Synthesis of extracellular sulfated molecules requires active 3'-phosphoadenosine 5'-phosphosulfate (PAPS). For sulfation to occur, PAPS must pass through the Golgi membrane, which is facilitated by Golgi-resident PAPS transporters. Caenorhabditis elegans PAPS transporters are encoded by two genes,
pst-1 and
pst-2. Using the yeast heterologous expression system, we characterized PST-1 and PST-2 as PAPS transporters. We created deletion mutants to study the importance of PAPS transporter activity. The
pst-1 deletion mutant exhibited defects in cuticle formation, post-embryonic seam cell development, vulval morphogenesis, cell migration, and embryogenesis. The
pst-2 mutant exhibited a wild-type phenotype.

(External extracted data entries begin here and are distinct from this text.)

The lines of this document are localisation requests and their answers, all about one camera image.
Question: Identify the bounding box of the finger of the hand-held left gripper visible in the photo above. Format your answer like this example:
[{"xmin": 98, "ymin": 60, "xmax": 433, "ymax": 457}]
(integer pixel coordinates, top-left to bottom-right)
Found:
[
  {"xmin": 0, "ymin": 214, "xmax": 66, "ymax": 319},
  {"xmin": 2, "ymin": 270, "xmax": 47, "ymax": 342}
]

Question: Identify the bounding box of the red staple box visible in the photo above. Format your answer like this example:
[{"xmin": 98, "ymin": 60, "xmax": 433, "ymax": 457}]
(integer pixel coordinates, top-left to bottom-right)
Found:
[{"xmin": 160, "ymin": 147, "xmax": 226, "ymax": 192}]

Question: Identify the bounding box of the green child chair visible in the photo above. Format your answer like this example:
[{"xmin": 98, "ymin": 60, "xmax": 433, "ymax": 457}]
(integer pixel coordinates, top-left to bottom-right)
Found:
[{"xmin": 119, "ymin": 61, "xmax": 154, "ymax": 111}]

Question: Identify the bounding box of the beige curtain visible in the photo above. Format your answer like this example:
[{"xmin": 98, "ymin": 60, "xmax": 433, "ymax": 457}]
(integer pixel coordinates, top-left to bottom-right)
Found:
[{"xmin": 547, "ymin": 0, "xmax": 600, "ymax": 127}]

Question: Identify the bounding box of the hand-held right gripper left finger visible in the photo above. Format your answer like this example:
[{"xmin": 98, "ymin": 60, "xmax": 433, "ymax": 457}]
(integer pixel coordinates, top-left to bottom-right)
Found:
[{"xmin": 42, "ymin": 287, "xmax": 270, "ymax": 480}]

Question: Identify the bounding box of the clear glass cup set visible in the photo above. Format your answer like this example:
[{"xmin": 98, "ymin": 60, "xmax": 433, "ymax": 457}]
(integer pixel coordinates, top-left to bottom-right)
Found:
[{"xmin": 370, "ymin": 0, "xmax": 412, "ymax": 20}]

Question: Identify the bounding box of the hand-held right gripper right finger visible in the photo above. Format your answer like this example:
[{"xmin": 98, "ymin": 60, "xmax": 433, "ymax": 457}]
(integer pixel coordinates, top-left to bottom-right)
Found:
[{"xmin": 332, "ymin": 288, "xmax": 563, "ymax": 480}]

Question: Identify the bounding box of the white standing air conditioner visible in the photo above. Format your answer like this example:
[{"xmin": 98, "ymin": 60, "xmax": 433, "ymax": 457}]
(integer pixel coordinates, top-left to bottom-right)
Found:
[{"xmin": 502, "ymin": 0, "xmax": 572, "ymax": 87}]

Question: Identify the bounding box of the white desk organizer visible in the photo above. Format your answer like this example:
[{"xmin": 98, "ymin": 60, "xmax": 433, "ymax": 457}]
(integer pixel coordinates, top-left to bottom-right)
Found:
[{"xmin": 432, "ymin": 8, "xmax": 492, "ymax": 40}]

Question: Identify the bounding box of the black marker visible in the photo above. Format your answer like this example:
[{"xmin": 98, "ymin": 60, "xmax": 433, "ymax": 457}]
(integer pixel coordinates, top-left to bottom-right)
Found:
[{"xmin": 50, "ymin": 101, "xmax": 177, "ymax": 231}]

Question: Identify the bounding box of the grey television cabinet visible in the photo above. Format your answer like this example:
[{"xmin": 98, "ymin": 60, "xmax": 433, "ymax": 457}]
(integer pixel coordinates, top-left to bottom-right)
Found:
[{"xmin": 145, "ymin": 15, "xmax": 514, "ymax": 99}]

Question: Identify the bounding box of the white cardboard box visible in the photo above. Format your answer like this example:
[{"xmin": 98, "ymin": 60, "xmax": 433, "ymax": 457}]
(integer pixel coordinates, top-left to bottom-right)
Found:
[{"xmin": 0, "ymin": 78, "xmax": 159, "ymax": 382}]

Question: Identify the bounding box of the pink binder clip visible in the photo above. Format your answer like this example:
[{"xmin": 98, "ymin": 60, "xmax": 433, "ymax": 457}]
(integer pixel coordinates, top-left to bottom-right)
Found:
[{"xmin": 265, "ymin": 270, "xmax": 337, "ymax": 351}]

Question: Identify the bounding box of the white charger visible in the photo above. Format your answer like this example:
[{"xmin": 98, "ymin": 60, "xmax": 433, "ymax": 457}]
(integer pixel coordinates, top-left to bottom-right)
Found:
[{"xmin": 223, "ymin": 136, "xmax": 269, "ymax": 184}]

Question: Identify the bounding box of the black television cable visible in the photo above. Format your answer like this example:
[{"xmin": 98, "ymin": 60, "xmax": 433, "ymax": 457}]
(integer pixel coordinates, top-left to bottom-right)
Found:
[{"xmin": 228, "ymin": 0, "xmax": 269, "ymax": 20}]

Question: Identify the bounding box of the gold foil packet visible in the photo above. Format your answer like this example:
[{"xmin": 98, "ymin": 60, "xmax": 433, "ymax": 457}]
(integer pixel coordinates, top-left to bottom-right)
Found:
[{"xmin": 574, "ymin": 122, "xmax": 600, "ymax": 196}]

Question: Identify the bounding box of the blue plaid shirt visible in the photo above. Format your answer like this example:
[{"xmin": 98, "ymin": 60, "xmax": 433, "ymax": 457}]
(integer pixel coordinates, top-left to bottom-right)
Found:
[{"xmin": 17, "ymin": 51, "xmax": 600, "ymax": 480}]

The defects observed in the
pst-1 mutant could be rescued by transgenic expression of
pst-1 and hPAPST1 but not
pst-2 or hPAPST2. Moreover, the phenotype of a
pst-1;
pst-2 double mutant were similar to those of the
pst-1 single mutant, except that larval cuticle formation was more severely defected. Disaccharide analysis revealed that heparan sulfate from these mutants was undersulfated. Gene expression reporter analysis revealed that these PAPS transporters exhibited different tissue distributions and subcellular localizations. These data suggest that
pst-1 and
pst-2 play different physiological roles in heparan sulfate modification and development.